Deretan kasus gagal bayar asuransi yang semakin marak membuat sejumlah pemegang polis beramai-ramai mengadu ke OJK untuk meminta perlindungan, pasalnya kasus tersebut berpotensi menurunkan kepercayaan publik terhadap industri asuransi, apalagi jika Perusahaan Asuransi tersebut merupakan suatu BUMN yang dipercaya masyarakat, oleh karena itu untuk menyelamatkan performa perusahaan dan mengembalikan kepercayaan masyarakat tak jarang permohonan restrukturisasi menjadi solusi andalan Perusahaan untuk dilakukan.

Sebagaimana kita ketahui adanya hubungan hukum antara pemegang polis dan perusahaan asuransi tersebut pada dasarnya bermula dari ditandatanganinya suatu perjanjian polis, sehingga dengan adanya kesepakatan tersebut timbul suatu hak dan kewajiban bagi para pihak untuk dipenuhi, sebagai contoh pemegang polis berkewajiban untuk membayar premi dan pemegang polis berhak untuk menerima manfaat dari Perusahaan asuransi.
Sama halnya dengan suatu kontrak, pelaksanaan perjanjian polis juga tunduk pada ketentuan syarat sahnya perjanjian dalam Pasal 1320 Kitab Undang-Undang Hukum Perdata (“KUH Perdata”) yaitu :
“Untuk sahnya suatu perjanjian diperlukan empat syarat :
1. Sepakat mereka yang mengikatkan dirinya;
2. Kecakapan untuk membuat suatu perikatan;
3. Suatu hal tertentu;
4. Suatu sebab yang halal.

Sehingga dalam hal terpenuhinya syarat sahnya perjanjian maka para pihak yang sepakat tersebut wajib tunduk dan menjalankan perjanjian yang disepakatinya, sebagaimana ketentuan pasal 1338 KUH Perdata yang berbunyi:
“Semua perjanjian yang dibuat secara sah berlaku sebagai undang-undang bagi mereka yang membuatnya. Suatu perjanjian tidak dapat ditarik kembali selain dengan sepakat kedua belah pihak, atau karena alasan-alasan yang oleh undang-undang dinyatakan cukup untuk itu”

Dari penjelasan di atas dapat kita ketahui bahwa akibat hukum dari suatu perjanjian dapat dikatakan masih berlaku apabila para pihak yang mengikatkan diri masih menyepakatinya.
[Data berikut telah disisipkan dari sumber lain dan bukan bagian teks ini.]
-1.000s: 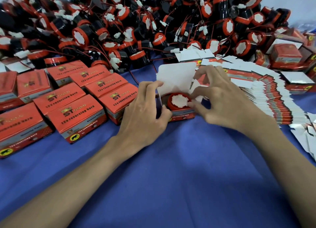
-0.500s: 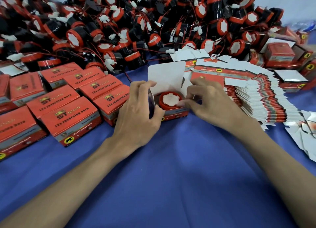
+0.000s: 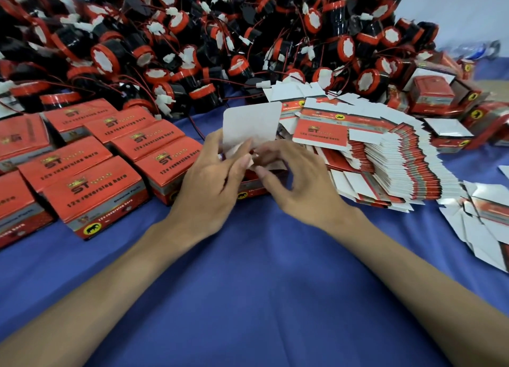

Masuk pada poin pembahasan, apabila suatu Perusahaan asuransi mengajukan proposal penawaran restrukturisasi kepada pemegang polis pada dasarnya hal tersebut bertujuan untuk memberitahukan bahwa cash flow perusahaan asuransi tersebut sedang dalam keadaan tidak baik, oleh karena itu Perusahaan asuransi membutuhkan keringanan untuk melunasi seluruh kewajibannya.

Mengingat kondisi gagal bayar perusahaan asuransi semakin marak terjadi, maka tak jarang timbul pertanyaan dari publik tentang kewajiban pemegang polis untuk menyetujui restrukturisasi yang dilakukan perusahaan asuransi. Menjawab hal tersebut dapat kita ingat kembali hakikat dari adanya suatu perjanjian, dan oleh karena proposal penawaran restrukturisasi berbeda dengan perjanjian polis yang disepakati di awal, maka dapat disimpulkan bahwa proposal penawaran restrukturisasi tersebut adalah perjanjian baru yang akan berlaku jika disepakati oleh para pihak (Pasal 1320 Jo. Pasal 1338 KUH Perdata), dan bukan merupakan suatu kewajiban bagi pemegang polis untuk menyetujiinya sehingga jika restrukturisasi tersebut hendak dilaksanakan, maka hal demikian harus disepakati lagi oleh para pemegang polis dan perusahaan asuransi sebagai sebuah perjanjian baru.